MARTINIQUE, SEPTEMBRE 2010 - JANVIER 2011 (extraits)
Ces longs mouvements de pluie qui d’est en ouest parcourent l’île, tissant la soie compacte du matin, que me disent leurs crissements sur le métier, couvrant tout bruit, même proche, unifiant la rumeur caraïbe ? Qu’ils me préparent la matière universelle d’un habit ? Mais de quel vêtement prétendent-ils recouvrir ma peau ? Celui de la vie, celui de la mort, la toge ou le linceul ? ― Vieillir impulse de telles questions, nombreuses dès qu’au poète tout fait langue et parle à voix feutrée.
Qu’un feu plutôt, vertical, écorche le ciel jusqu’au muscle : c’est d’une déchirure que j’ai désir de m’envelopper.
[…]
La pluie, territoire attendu. Bien au-delà de l’île : animant ses forêts, ses pics, ses oiseaux, brouillant ses osselets dans la paume océane, moulant les empreintes dans le sable et dans la vague ― mais bien plus profondément que le château friable : jusque dans le cœur de l’humus et des laves, œuvrant à la pâte et aux éclosions ; jusque dans les branchies d’abysses, ruisselant sur la peau, tendant, luth, ses cordes sur le test : et la tortue résonne, pleine pourtant d’œufs et de chair, bec cornu dévoreur de méduses mué plectre sous l’averse ― et j’entends ce qui relie, la mélodie factrice de visages neufs : face de bonite, d’acajou, face d’homme confondues en pareille commune gaîté sonore, bouche ouverte à la pluie, la manne, abattue sur la mort, et balbutiant par le mucus, par la sève, par la salive, les premiers termes d’une résurrection.
[…]
― Que fais-tu ?
― J’attise. C’est l’heure des mots, le feu couve encore en ville, on perçoit les tisons.
― C’est un métier ?
― C’est l’aube, un souffle. Le monde se ravive à chaque mot que j’expire.
― Mourir ?
― Rendre. La nuit prend les choses.
― La voix ?
― Je corde à vue, mot à mot.
― Gréements ?
― Ce qui relie, pousse vers. Parole en main, nommer-tirer. Soleil-poulie, voiles. D’île en île, tracer la houache, l’eau salée plein la bouche.
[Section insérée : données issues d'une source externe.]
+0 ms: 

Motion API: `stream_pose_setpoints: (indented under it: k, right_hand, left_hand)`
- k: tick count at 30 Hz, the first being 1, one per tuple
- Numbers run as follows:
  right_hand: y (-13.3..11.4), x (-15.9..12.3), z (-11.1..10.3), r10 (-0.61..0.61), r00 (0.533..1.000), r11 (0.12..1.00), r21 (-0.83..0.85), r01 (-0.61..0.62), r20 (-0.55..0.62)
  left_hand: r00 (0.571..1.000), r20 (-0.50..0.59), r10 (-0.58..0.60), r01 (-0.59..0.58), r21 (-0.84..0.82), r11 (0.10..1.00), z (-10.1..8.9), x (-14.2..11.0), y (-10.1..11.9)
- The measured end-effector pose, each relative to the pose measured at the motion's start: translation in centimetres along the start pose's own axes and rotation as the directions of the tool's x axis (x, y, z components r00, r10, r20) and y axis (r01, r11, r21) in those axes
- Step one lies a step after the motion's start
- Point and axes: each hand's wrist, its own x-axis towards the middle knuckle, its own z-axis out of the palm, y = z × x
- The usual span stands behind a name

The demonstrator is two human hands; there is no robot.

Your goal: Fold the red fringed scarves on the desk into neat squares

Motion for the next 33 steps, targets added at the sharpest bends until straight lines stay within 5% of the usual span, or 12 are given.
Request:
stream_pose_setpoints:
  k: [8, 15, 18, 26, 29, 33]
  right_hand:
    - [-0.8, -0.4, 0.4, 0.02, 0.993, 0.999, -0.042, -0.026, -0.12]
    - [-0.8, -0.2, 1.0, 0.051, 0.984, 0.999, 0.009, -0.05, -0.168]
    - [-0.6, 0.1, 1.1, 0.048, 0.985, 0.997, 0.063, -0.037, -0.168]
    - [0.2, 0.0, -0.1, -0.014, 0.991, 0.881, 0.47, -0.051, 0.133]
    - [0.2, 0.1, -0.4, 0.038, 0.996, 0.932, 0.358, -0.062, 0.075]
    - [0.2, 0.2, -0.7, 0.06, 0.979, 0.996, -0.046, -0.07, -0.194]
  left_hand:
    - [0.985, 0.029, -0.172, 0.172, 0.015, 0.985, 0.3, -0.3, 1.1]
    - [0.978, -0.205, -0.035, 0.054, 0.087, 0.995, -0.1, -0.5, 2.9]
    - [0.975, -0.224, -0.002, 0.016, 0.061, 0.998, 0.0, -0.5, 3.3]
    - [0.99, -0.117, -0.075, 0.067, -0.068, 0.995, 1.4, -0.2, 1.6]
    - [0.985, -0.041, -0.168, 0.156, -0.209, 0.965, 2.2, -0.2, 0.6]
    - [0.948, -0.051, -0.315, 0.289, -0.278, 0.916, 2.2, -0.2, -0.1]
De celle qu’on recrache en éclat de miroir : entre lèvres et tain, l’image qui se contracte et se relâche, va, vient, créant l’empreinte.
Lionel-Édouard Martin, Martinique septembre 2010 – janvier 2011, in Brueghel en mes domaines, Petites proses sur fond de lieux, Les éditions du Vampire Actif, Collection Les Échappées, 2011, pp. 94-106-140.